From: Alexei Starovoitov
Date: Thu Mar 03 2022 - 15:04:53 EST


On Thu, Mar 3, 2022 at 12:02 PM Alexei Starovoitov
<alexei.starovoitov@xxxxxxxxx> wrote:
>
> On Thu, Mar 3, 2022 at 11:43 AM Hao Luo <haoluo@xxxxxxxxxx> wrote:
> >
> > On Wed, Mar 2, 2022 at 6:29 PM Alexei Starovoitov
> > <alexei.starovoitov@xxxxxxxxx> wrote:
> > >
> > > On Wed, Mar 2, 2022 at 5:09 PM Yonghong Song <yhs@xxxxxx> wrote:
> > > >
> > > >
> > > >
> > > > On 3/2/22 1:30 PM, Alexei Starovoitov wrote:
> > > > > On Wed, Mar 2, 2022 at 1:23 PM Yonghong Song <yhs@xxxxxx> wrote:
> > > > >>
> > > > >>
> > > > >>
> > > > >> On 2/25/22 3:43 PM, Hao Luo wrote:
> > > > >>> Add a new type of bpf tracepoints: sleepable tracepoints, which allows
> > > > >>> the handler to make calls that may sleep. With sleepable tracepoints, a
> > > > >>> set of syscall helpers (which may sleep) may also be called from
> > > > >>> sleepable tracepoints.
> > > > >>
> > > > >> There are some old discussions on sleepable tracepoints, maybe
> > > > >> worthwhile to take a look.
> > > > >>
> > > > >> https://lore.kernel.org/bpf/20210218222125.46565-5-mjeanson@xxxxxxxxxxxx/T/
> > > > >
> > > > > Right.

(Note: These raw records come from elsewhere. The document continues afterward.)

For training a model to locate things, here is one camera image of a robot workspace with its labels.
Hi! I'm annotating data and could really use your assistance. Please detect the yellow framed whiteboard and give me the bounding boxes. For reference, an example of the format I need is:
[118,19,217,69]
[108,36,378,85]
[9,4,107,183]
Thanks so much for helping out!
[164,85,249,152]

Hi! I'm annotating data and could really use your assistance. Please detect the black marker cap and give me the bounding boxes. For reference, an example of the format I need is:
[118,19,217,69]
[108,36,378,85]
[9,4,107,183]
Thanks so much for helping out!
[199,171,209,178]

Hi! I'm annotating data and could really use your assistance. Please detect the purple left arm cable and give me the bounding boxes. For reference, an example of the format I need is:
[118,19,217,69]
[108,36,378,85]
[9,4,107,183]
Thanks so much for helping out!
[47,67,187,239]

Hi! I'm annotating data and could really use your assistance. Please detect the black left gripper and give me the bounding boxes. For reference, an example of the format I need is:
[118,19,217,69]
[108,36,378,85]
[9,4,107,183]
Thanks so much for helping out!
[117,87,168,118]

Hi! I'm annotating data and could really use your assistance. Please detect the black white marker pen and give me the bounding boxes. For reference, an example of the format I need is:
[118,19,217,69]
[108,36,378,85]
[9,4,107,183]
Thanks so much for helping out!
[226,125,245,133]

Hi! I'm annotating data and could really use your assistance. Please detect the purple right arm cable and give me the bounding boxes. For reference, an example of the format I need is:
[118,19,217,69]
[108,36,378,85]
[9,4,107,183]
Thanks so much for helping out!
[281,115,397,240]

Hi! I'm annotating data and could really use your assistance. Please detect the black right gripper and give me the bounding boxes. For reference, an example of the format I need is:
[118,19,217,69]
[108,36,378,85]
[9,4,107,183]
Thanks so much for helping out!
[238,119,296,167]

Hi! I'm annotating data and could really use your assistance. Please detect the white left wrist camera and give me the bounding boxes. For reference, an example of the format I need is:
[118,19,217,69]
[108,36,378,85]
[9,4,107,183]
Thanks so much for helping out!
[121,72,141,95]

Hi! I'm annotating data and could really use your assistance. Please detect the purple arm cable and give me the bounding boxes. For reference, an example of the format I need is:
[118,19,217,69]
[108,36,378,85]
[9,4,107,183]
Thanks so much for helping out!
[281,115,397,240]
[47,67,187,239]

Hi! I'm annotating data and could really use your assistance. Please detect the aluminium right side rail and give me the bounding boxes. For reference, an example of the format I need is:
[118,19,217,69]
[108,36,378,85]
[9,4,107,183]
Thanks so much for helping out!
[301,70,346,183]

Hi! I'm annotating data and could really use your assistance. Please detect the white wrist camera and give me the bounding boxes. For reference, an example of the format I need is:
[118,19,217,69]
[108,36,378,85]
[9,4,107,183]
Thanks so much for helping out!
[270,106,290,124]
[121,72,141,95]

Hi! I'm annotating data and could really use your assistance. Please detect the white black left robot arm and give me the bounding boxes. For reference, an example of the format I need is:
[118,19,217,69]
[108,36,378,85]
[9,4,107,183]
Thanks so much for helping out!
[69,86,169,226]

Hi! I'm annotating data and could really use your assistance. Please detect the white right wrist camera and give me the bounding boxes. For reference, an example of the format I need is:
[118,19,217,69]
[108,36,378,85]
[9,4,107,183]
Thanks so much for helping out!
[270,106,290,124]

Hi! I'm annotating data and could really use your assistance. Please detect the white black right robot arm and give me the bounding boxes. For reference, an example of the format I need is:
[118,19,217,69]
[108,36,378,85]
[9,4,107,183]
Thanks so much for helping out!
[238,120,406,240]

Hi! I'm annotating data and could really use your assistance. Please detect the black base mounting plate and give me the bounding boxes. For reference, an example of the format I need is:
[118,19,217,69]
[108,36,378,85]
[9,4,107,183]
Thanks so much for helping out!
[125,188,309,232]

It's very much related, but obsolete too.
> > > > > We don't need any of that for sleeptable _raw_ tps.
> > > > > I prefer to stay with "sleepable" name as well to
> > > > > match the rest of the bpf sleepable code.
> > > > > In all cases it's faultable.
> > > >
> > > > sounds good to me. Agree that for the bpf user case, Hao's
> > > > implementation should be enough.
> > >
> > > Just remembered that we can also do trivial noinline __weak
> > > nop function and mark it sleepable on the verifier side.

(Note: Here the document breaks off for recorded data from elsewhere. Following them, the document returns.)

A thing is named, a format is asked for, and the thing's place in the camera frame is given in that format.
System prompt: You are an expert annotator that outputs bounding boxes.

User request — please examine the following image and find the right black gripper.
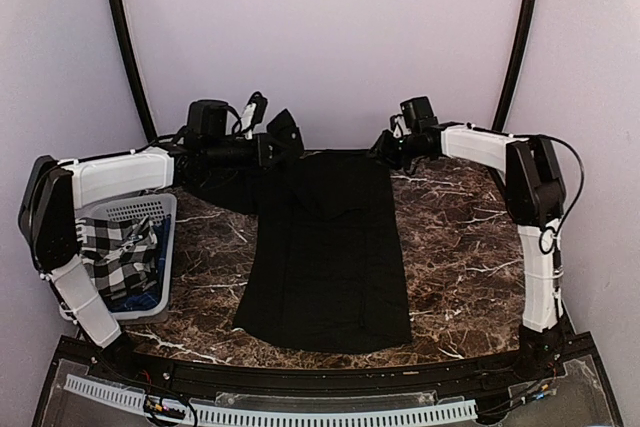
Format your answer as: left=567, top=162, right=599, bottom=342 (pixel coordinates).
left=368, top=128, right=428, bottom=170

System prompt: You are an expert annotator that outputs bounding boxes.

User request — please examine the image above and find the black long sleeve shirt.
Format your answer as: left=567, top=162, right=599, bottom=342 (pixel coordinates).
left=184, top=107, right=414, bottom=354

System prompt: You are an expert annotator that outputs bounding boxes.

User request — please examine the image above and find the grey plastic laundry basket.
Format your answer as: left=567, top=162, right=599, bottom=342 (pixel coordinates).
left=76, top=193, right=177, bottom=324

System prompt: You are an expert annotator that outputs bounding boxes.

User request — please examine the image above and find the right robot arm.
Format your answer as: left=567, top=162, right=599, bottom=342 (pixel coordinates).
left=369, top=97, right=575, bottom=381

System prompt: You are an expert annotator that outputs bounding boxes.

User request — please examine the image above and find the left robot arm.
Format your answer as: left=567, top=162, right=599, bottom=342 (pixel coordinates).
left=18, top=92, right=299, bottom=383

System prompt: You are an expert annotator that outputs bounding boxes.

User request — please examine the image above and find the black white plaid shirt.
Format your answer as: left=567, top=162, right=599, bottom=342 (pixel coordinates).
left=76, top=217, right=159, bottom=303

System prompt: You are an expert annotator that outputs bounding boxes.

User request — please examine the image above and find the dark blue shirt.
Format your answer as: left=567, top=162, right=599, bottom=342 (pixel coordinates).
left=111, top=216, right=171, bottom=313

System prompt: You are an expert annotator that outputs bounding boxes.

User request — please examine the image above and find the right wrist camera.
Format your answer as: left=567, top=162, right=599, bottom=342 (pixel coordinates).
left=389, top=114, right=410, bottom=139

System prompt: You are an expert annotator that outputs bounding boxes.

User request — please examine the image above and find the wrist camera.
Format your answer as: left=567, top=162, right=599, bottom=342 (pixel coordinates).
left=235, top=91, right=268, bottom=140
left=389, top=114, right=410, bottom=139

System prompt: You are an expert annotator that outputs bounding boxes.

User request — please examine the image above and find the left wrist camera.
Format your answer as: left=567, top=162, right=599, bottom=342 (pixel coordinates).
left=235, top=91, right=268, bottom=140

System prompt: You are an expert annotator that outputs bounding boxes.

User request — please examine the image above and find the right black frame post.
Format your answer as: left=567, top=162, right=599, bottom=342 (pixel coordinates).
left=492, top=0, right=536, bottom=131

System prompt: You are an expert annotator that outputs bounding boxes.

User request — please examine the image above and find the white slotted cable duct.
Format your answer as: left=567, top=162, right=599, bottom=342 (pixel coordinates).
left=63, top=374, right=477, bottom=426

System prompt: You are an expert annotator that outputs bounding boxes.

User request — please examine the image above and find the black front rail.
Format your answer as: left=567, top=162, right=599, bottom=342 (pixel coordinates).
left=59, top=334, right=596, bottom=401

> > > That's what we were planning to do to trace map update/delete ops
> > > in Joe Burton's series.
> > > Then we don't need to extend tp infra.
> > > I'm fine whichever way. I see pros and cons in both options.
> >
> > Joe is also cc'ed in this patchset, I will sync up with him on the
> > status of trace map work.
> >
> > Alexei, do we have potentially other variants of tp? We can make the
> > current u16 sleepable a flag, so we can reuse this flag later when we
> > have another type of tracepoints.
>
> When we added the ability to attach to kernel functions and mark them
> as allow_error_inject the usefulness of tracepoints and even
> writeable tracepoints was deminissed.
> If we do sleepable tracepoint, I suspect, it may be the last extension
> in that area.
> I guess I'm convincing myself that noinline weak nop func
> is better here. Just like it's better for Joe's map tracing.

To add to the above... The only downside of sleepable nop func
comparing to tp is the lack of static_branch.
So this nop call will always be there.
For map tracing and for cgroup mkdir/rmdir the few nanosecond
overhead of calling an empty function isn't even measurable.